_Problem to solve_
Only the stretch of the listing below that runs from the line with "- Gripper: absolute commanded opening" through the line with "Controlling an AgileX" is to be printed, exactly and with both ends.

━━━━━━

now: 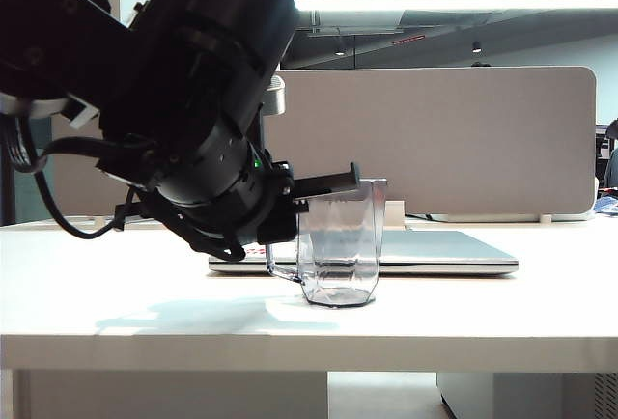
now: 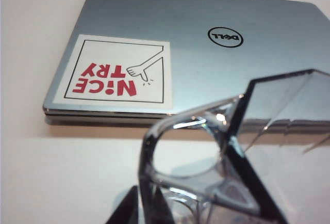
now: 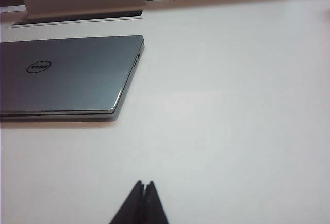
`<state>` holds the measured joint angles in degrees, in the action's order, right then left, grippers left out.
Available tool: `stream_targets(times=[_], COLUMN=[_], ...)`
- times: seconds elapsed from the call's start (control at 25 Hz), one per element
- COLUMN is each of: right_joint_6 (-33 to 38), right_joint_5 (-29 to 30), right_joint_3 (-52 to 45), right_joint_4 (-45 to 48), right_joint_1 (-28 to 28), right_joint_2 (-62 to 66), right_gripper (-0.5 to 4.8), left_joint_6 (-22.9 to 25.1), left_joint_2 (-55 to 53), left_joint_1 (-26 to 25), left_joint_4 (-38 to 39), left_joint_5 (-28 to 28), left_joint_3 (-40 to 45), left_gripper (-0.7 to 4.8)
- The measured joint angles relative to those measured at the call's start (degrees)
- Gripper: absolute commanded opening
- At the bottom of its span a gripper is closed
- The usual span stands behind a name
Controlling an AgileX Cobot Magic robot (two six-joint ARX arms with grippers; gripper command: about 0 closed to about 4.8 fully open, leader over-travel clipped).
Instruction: Pick up the water cup and place it on the side of the laptop close to you.
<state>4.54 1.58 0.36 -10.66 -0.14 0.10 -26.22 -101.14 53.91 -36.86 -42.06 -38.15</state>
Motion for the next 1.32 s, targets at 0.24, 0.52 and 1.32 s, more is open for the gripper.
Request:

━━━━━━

_Answer to the problem_
- Gripper: absolute commanded opening
- At the bottom of its span a gripper is closed
- The usual span stands behind a name
Controlling an AgileX Cobot Magic robot (two six-joint ARX arms with grippers; gripper command: about 0 closed to about 4.8 fully open, leader over-travel clipped).

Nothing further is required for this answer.